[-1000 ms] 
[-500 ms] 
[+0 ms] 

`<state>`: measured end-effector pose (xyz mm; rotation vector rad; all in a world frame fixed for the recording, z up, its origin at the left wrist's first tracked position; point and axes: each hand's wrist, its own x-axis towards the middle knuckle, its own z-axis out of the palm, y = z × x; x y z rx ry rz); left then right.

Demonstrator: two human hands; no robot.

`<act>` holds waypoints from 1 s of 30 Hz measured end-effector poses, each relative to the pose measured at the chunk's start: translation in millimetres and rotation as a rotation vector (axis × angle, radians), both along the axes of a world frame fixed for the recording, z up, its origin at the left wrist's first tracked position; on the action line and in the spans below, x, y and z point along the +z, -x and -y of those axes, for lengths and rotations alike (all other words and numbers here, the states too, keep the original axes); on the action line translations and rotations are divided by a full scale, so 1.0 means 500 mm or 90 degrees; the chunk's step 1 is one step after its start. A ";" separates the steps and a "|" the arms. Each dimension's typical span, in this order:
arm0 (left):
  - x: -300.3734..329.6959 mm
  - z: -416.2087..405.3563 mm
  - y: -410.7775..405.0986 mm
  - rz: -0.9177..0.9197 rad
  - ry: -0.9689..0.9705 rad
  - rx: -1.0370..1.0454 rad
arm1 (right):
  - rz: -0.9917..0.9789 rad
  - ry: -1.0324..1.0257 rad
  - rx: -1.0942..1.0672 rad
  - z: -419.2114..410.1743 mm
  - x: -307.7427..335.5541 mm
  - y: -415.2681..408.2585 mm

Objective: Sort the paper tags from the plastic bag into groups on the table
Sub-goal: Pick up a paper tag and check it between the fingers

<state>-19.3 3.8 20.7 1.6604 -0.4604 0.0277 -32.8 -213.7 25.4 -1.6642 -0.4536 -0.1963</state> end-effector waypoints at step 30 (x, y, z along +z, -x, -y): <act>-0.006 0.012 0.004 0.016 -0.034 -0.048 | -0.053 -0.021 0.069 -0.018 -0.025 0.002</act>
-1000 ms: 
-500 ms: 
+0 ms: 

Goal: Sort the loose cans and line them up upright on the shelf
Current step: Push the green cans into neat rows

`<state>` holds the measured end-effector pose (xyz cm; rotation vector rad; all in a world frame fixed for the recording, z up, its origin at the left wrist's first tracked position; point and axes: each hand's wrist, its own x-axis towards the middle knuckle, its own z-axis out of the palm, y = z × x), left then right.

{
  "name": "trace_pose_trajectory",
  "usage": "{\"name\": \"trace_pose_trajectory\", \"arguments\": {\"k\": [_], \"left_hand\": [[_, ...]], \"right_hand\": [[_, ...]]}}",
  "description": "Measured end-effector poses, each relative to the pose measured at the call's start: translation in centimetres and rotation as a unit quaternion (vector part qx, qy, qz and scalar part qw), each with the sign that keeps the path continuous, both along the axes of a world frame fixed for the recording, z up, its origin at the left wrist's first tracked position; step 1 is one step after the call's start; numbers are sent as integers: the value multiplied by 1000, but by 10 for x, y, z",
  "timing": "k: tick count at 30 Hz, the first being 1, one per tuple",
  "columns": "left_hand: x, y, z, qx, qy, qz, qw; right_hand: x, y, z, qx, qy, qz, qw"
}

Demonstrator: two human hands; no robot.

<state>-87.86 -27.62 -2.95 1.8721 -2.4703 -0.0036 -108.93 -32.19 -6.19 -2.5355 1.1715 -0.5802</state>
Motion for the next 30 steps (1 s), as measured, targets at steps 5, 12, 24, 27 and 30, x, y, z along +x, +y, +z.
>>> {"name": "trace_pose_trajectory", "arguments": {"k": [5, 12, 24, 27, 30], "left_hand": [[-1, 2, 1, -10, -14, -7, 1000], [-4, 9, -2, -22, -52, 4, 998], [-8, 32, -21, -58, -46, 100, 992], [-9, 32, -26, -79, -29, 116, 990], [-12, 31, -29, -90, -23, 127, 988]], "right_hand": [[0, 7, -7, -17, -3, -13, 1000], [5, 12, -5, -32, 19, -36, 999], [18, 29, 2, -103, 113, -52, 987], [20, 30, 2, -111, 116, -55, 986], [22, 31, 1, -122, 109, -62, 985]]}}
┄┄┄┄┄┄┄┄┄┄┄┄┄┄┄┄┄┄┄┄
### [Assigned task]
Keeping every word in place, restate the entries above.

### [Solved problem]
[-1000 ms] 
[-500 ms] 
[+0 ms] 

`<state>`: measured end-effector pose (xyz mm; rotation vector rad; all in a world frame fixed for the recording, z up, its origin at the left wrist's first tracked position; point and axes: each hand's wrist, its own x-axis towards the middle knuckle, its own z-axis out of the palm, y = z × x; x y z rx ry rz); left then right.

Demonstrator: two human hands; no robot.

`<act>` holds waypoints from 1 s of 30 Hz measured end-effector poses, each relative to the pose measured at the chunk's start: translation in millimetres and rotation as a rotation vector (axis × angle, radians), both along the axes of a world frame fixed for the recording, z up, its origin at the left wrist's first tracked position; on the action line and in the spans below, x, y and z point along the +z, -x and -y of those axes, for lengths and rotations alike (all other words and numbers here, the states too, keep the original axes); on the action line translations and rotations are divided by a full scale, so 1.0 means 500 mm or 90 degrees; the chunk's step 1 is one step after its start. A ";" separates the steps and a "|" the arms. Each dimension's typical span, in this order:
arm0 (left):
  - x: -300.3734..329.6959 mm
  - z: -416.2087..405.3563 mm
  - y: -410.7775..405.0986 mm
  - rz: -0.9177..0.9197 rad
  - ry: -0.9689..0.9705 rad
  - rx: -1.0370..1.0454 rad
arm1 (right):
  - rz: -0.9917..0.9789 rad
  - ry: -1.0324..1.0257 rad
  - rx: -1.0942..1.0672 rad
  - z: -419.2114..410.1743 mm
  - x: -307.7427..335.5541 mm
  - y: -415.2681..408.2585 mm

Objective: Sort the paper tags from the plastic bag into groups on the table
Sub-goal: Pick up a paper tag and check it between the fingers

<state>-19.3 3.8 20.7 1.6604 -0.4604 0.0277 -32.8 -213.7 25.4 -1.6642 -0.4536 -0.1963</state> end-effector waypoints at step 30 (x, y, z along +z, -x, -y): <act>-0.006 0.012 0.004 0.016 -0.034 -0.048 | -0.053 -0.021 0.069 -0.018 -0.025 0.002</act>
-1000 ms: 
-500 ms: 
+0 ms: 

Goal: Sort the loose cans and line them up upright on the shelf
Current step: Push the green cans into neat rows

`<state>` holds the measured end-effector pose (xyz cm; rotation vector rad; all in a world frame fixed for the recording, z up, its origin at the left wrist's first tracked position; point and axes: each hand's wrist, its own x-axis towards the middle knuckle, its own z-axis out of the palm, y = z × x), left then right.

{
  "name": "trace_pose_trajectory",
  "usage": "{\"name\": \"trace_pose_trajectory\", \"arguments\": {\"k\": [_], \"left_hand\": [[_, ...]], \"right_hand\": [[_, ...]]}}",
  "description": "Measured end-effector poses, each relative to the pose measured at the call's start: translation in centimetres and rotation as a unit quaternion (vector part qx, qy, qz and scalar part qw), each with the sign that keeps the path continuous, both along the axes of a world frame fixed for the recording, z up, its origin at the left wrist's first tracked position; step 1 is one step after the call's start; numbers are sent as integers: the value multiplied by 1000, but by 10 for x, y, z",
  "timing": "k: tick count at 30 Hz, the first being 1, one per tuple",
  "columns": "left_hand: x, y, z, qx, qy, qz, qw; right_hand: x, y, z, qx, qy, qz, qw"
}

Demonstrator: two human hands; no robot.

<state>-87.86 -27.62 -2.95 1.8721 -2.4703 -0.0036 -108.93 -32.19 -6.19 -2.5355 1.1715 -0.5802</state>
Motion for the next 30 steps (1 s), as measured, targets at steps 5, 12, 24, 27 and 30, x, y, z along +x, +y, +z.
>>> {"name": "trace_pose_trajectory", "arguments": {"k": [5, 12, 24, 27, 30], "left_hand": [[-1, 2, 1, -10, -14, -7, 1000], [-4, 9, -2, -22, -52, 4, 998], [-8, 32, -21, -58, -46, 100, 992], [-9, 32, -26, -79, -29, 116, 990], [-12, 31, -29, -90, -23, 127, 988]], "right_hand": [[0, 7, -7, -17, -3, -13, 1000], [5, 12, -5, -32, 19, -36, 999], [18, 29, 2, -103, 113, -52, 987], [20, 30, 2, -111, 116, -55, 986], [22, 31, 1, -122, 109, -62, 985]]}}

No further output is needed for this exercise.